**Directions for this task:**
Include the line containing "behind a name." and all lines before it, repeated exactly from the listing below, without pictures.

**Provided material:**
----

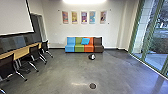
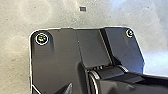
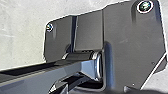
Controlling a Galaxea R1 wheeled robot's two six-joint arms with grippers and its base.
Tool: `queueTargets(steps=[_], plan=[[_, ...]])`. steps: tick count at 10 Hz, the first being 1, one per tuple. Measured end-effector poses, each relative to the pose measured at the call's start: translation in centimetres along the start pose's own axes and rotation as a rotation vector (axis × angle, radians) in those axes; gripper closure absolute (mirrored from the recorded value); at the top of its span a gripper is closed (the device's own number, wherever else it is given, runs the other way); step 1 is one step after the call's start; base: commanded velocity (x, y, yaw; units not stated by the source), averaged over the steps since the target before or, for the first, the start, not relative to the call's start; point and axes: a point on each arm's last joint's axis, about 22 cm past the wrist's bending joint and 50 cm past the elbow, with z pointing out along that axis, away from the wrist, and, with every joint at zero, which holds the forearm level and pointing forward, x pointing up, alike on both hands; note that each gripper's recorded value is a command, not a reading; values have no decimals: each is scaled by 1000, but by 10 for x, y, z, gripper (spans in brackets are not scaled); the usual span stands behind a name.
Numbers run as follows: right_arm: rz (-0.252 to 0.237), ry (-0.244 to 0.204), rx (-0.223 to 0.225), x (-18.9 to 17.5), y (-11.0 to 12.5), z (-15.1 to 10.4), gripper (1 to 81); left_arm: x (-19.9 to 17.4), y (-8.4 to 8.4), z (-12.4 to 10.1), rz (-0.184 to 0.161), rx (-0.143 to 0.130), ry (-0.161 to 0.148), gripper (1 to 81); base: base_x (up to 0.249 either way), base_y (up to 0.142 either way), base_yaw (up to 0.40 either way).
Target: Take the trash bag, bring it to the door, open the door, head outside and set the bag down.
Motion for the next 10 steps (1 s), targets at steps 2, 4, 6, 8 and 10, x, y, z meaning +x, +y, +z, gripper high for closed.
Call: queueTargets(steps=[2,4,6,8,10], plan=[[-1,2,-26,1,4,4,10,5,0,0,2,0,7,10,43,0,0],[-1,-3,-66,-7,8,12,10,-12,1,-1,-3,-1,-12,10,120,0,0],[-11,25,-103,17,9,18,10,9,0,0,4,0,12,10,158,0,0],[-12,31,-148,22,20,18,10,8,0,0,2,-1,12,10,160,0,0],[-17,42,-158,34,22,17,10,7,3,1,2,-4,12,10,155,0,0]])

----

**Exercise answer:**
Controlling a Galaxea R1 wheeled robot's two six-joint arms with grippers and its base.
Tool: `queueTargets(steps=[_], plan=[[_, ...]])`. steps: tick count at 10 Hz, the first being 1, one per tuple. Measured end-effector poses, each relative to the pose measured at the call's start: translation in centimetres along the start pose's own axes and rotation as a rotation vector (axis × angle, radians) in those axes; gripper closure absolute (mirrored from the recorded value); at the top of its span a gripper is closed (the device's own number, wherever else it is given, runs the other way); step 1 is one step after the call's start; base: commanded velocity (x, y, yaw; units not stated by the source), averaged over the steps since the target before or, for the first, the start, not relative to the call's start; point and axes: a point on each arm's last joint's axis, about 22 cm past the wrist's bending joint and 50 cm past the elbow, with z pointing out along that axis, away from the wrist, and, with every joint at zero, which holds the forearm level and pointing forward, x pointing up, alike on both hands; note that each gripper's recorded value is a command, not a reading; values have no decimals: each is scaled by 1000, but by 10 for x, y, z, gripper (spans in brackets are not scaled); the usual span stands behind a name.

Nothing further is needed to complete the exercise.